The FDA is actively seeking feedback from veterinarians. If they don’t hear from the profession, these restrictions will remain—and could expand. By sharing your experiences, you can help them to understand why timely access to compounded office stock is critical for patient care.

Every comment makes a difference. Your input helps protect treatment flexibility for your practice and for the entire veterinary community.

Visit the FDA docket to comment on drugs that are under review or have been reviewed and not listed.

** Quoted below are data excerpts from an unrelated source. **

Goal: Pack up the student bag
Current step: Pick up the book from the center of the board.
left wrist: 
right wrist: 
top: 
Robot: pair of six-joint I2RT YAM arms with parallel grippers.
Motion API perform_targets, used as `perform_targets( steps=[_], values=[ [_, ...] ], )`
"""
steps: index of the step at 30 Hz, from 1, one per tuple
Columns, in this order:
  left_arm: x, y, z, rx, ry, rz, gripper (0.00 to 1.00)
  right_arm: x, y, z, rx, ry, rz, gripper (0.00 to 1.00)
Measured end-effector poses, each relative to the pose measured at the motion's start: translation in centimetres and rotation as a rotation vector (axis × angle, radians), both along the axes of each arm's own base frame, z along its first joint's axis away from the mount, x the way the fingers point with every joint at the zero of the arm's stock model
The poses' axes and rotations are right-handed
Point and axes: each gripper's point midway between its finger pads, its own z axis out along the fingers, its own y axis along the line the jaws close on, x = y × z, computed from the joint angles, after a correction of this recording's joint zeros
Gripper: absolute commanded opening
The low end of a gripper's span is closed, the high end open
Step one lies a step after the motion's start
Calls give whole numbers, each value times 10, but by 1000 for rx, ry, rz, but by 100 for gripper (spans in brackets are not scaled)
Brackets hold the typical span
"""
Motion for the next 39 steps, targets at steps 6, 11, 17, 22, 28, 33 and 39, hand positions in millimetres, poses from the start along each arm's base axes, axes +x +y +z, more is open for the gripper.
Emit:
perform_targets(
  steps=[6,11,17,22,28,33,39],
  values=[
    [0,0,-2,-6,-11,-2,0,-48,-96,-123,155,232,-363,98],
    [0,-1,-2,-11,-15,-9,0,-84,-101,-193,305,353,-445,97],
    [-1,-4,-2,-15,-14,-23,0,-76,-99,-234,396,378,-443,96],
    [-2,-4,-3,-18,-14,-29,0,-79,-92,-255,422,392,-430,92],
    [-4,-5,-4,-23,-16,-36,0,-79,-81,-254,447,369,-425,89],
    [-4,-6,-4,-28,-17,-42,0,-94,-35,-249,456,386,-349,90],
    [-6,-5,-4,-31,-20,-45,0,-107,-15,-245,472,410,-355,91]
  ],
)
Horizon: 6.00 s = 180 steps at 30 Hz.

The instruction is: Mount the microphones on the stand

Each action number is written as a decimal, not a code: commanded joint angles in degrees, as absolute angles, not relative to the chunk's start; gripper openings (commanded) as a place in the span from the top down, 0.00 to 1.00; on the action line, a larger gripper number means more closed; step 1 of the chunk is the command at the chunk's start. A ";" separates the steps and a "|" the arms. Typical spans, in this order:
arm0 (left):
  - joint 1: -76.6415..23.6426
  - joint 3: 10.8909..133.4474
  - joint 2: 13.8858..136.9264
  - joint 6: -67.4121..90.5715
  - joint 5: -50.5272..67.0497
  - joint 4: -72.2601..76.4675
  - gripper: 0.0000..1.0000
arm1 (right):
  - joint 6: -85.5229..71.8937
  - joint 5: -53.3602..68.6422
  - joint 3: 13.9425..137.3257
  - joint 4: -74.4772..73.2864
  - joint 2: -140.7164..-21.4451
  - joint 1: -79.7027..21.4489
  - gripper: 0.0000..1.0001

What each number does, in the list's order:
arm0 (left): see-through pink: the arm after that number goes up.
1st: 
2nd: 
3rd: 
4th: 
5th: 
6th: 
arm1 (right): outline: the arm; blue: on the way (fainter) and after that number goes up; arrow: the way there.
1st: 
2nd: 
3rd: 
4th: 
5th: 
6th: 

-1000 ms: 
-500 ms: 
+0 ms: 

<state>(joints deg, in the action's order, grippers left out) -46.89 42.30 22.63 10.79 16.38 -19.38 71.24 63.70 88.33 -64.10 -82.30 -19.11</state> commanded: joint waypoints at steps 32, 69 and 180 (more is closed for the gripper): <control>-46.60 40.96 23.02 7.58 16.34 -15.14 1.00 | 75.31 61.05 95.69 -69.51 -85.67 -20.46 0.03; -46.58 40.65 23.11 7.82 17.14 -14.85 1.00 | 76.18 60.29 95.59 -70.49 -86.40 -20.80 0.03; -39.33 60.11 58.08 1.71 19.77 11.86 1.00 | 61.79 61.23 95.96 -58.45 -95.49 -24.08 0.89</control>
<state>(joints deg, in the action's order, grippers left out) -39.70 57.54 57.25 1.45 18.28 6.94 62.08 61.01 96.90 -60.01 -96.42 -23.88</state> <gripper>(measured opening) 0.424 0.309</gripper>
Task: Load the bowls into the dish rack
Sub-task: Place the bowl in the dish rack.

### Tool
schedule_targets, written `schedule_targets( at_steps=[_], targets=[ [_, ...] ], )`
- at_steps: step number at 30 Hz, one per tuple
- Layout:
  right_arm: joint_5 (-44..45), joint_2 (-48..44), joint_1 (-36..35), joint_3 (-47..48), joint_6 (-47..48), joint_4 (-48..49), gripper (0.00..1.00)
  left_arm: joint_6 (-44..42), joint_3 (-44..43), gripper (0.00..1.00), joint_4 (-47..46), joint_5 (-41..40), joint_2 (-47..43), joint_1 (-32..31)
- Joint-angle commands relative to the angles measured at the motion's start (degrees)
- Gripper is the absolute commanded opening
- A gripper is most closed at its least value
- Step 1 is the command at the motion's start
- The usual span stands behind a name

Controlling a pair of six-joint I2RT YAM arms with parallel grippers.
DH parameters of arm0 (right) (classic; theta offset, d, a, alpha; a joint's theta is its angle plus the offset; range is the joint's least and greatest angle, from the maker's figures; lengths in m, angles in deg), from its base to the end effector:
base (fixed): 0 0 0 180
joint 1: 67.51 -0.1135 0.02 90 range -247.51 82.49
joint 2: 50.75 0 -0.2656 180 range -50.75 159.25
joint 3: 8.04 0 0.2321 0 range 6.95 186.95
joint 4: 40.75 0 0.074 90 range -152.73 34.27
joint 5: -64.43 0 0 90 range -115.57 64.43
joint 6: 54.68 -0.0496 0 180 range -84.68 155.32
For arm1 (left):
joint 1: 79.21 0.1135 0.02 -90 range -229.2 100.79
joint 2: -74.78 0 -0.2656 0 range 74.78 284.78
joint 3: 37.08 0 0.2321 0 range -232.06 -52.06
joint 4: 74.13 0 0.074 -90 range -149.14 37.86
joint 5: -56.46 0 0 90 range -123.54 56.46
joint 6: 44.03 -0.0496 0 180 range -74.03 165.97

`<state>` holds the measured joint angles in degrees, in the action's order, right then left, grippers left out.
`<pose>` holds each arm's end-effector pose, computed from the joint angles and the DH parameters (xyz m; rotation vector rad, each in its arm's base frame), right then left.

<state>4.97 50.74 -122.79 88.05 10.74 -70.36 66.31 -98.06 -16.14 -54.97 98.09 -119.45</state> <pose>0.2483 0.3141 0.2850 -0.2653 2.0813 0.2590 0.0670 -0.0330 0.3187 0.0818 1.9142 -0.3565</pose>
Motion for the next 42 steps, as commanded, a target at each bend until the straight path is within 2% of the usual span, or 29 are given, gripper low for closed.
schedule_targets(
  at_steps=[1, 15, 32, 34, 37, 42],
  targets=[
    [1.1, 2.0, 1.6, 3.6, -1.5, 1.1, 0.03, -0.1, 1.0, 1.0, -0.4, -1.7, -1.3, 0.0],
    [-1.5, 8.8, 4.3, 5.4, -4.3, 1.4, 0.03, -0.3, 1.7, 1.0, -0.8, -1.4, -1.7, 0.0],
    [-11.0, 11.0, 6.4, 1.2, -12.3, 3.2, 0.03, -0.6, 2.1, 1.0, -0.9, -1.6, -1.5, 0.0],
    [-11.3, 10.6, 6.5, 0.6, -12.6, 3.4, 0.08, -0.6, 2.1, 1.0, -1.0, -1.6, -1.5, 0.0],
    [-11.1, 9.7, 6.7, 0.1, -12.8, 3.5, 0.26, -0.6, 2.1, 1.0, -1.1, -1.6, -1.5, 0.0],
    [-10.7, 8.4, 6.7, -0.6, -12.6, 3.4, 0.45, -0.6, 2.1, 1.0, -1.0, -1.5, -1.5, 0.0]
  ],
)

Write your comment using the name of the bulk drug substance (BDS) about which you're commenting, and include examples of how not having the medication available for office stock could impact your patient's health.

1.  Always include the name of the bulk drug substance. The docket does not allow you to comment on a specific preparation (ie Doxycycline 400mg Quad Tabs), so instead focus on the bulk drug substance. To make the biggest impact, focus your comments on the list of medications currently under review, and the medications that are reviewed and not listed.
2. Focus on the "clinical difference". FDA wants to hear about how the compounded medication makes a difference in your practice. Be sure to tell them why you need the medication for office stock, and provide them with a clinical rationale for using the compounded medication instead of an FDA-approved alternative. Use specific examples about allergy-friendly formulas, specific strengths, and compliance-improving flavors. Lower cost is not an acceptable reason for FDA.
3. Follow the proper format. Be sure to select "Drug Industry" from the "what is your comment about?" menu. Clearly indicate which substance you're addressing within your comments. Example: “NAME OF BDS: I must have this medication available for office use because the FDA approved medication contains Xylitol, an artificial sweetener that is poisonous to dogs.”  You can include as many BDSs as you like within one comment.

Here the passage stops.